There were far fewer new eviction filings in Cleveland Housing Courtlast week than the court expected, despite a months-long moratorium on evictions prompted by the coronavirus pandemic.
The court began accepting new cases for the first time since the start of the pandemic on June 15 and was set to enforce a daily limit of 125 filings. On the first day, the court received 129 filings. But the number decreased each day and by Thursday, only 32 new eviction cases were filed.
Housing Court Judge W. Moná Scott credits the city’s rental assistance program, which will disperse $11.3 million in federal money to Cleveland residents. The court has worked to get the word out about that assistance, she said.
“Not only is it talked about to the renters, but you also want to have that discussion with landlords,” said Scott, whose court has been holding virtual community meetings with landlords and tenants and distributing information about rental assistance. “I mean, everything was shut down and some landlords had a good rapport with their tenants.”
Scott said some landlords are content with waiting for money from the city when it becomes available. Cleveland starts accepting rental assistance applications next month.
“I really hope that that's what's going on,” said Abigail Staudt, a managing attorney at the Legal Aid Society of Cleveland, who said she would have preferred the court resume evictions only after the rental assistance money was available.
“If it had been flipped, where that assistance was already available, maybe we wouldn't see filings initially once the court did open,” said Staudt.
Staudt said her office saw a 25 percent increase over the same time last year in calls from people with housing problems the week before the court reopened. It’s hard to tell what exactly is going on at the court because hearings are being held online, unless a party in the case requests an in-person hearing, she said. And those online hearings are not streamed, as some other courts do, for the general public to observe.
“Normally, if there was a big change in what was happening at the courthouse, we would have a couple people over there — or at least one person over there — just to see what was going on and how it was working,” Staudt said. “Given the way things are now, we just haven't been able to do that.”

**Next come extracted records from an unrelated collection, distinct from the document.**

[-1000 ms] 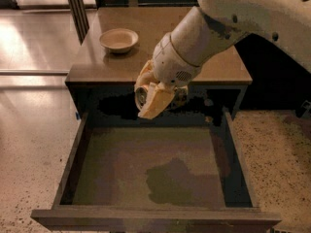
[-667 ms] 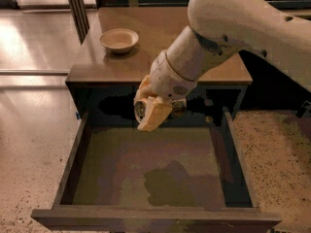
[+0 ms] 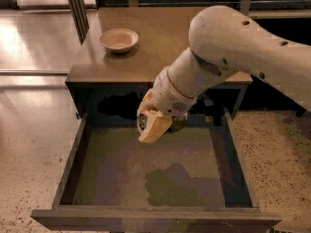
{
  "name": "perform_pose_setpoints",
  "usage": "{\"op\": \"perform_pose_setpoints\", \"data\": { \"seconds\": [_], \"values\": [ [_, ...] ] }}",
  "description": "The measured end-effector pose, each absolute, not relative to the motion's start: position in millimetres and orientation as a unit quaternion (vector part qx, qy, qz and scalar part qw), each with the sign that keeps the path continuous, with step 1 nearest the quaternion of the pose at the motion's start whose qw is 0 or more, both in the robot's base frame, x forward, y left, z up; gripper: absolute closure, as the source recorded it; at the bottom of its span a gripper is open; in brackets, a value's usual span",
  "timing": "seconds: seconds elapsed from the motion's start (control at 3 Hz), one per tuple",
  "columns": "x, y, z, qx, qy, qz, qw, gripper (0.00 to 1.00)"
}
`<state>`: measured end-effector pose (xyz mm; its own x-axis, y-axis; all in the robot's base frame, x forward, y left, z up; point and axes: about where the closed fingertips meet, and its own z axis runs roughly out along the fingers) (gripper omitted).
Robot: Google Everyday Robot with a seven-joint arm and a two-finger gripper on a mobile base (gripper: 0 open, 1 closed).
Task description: Place orange can into top drawer
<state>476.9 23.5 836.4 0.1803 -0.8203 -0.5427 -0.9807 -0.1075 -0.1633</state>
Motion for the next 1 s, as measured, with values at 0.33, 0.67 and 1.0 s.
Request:
{"op": "perform_pose_setpoints", "data": {
  "seconds": [0.33, 0.67, 1.0],
  "values": [
    [475, 23, 789, -0.703, 0.65, 0.16, 0.24, 1.0],
    [481, 25, 751, -0.685, 0.67, 0.162, 0.236, 1.0],
    [480, 26, 748, -0.685, 0.67, 0.163, 0.236, 1.0]
  ]
}}
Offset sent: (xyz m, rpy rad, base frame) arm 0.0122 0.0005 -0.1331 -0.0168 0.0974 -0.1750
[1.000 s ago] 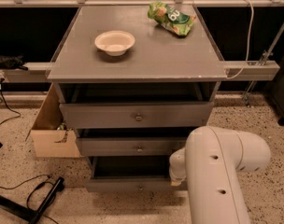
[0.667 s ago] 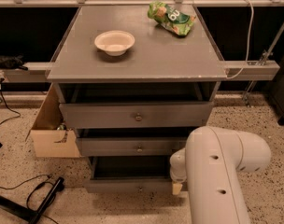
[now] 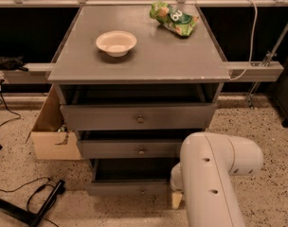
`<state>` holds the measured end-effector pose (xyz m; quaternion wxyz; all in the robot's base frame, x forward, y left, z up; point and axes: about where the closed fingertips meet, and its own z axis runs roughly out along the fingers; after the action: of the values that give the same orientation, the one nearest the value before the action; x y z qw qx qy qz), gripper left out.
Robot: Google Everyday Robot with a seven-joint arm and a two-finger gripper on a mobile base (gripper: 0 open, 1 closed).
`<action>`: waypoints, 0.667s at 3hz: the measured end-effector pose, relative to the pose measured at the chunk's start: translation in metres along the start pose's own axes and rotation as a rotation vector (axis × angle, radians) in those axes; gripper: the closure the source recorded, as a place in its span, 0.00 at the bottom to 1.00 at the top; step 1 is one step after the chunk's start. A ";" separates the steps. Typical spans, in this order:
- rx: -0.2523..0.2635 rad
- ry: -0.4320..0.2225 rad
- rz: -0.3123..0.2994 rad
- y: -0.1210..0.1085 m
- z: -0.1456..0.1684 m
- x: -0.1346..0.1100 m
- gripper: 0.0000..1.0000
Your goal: Open bottom drawer
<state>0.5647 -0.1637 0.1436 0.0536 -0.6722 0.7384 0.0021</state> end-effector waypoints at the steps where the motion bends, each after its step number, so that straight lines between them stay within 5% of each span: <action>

The court is not livestreaming hearings and Scott said she is not convinced the court must make eviction hearings publicly accessible in the same way criminal cases are. And she worries about protecting the privacy of those facing eviction.
“Even the way the court was set up [for in-person hearings] was kind of personal. The podiums were really close to the bench,” Scott said. “And that was done intentionally so that people wouldn't have to speak loud about things they thought were embarrassing, personal. You're dealing with people in a sensitive area where they can't afford to pay their rent.”
Cases are not streaming online, but Scott said public access still will be granted on a case-by-case basis. Those who want access to a hearing must ask the court the day before the hearing, and a Zoom link will be provided, she said.
It will be some time before new filings end up in the courtroom. The Housing Court spent its first week since re-opening beginning to address a 500-case backlog that built up because of the pandemic shutdown.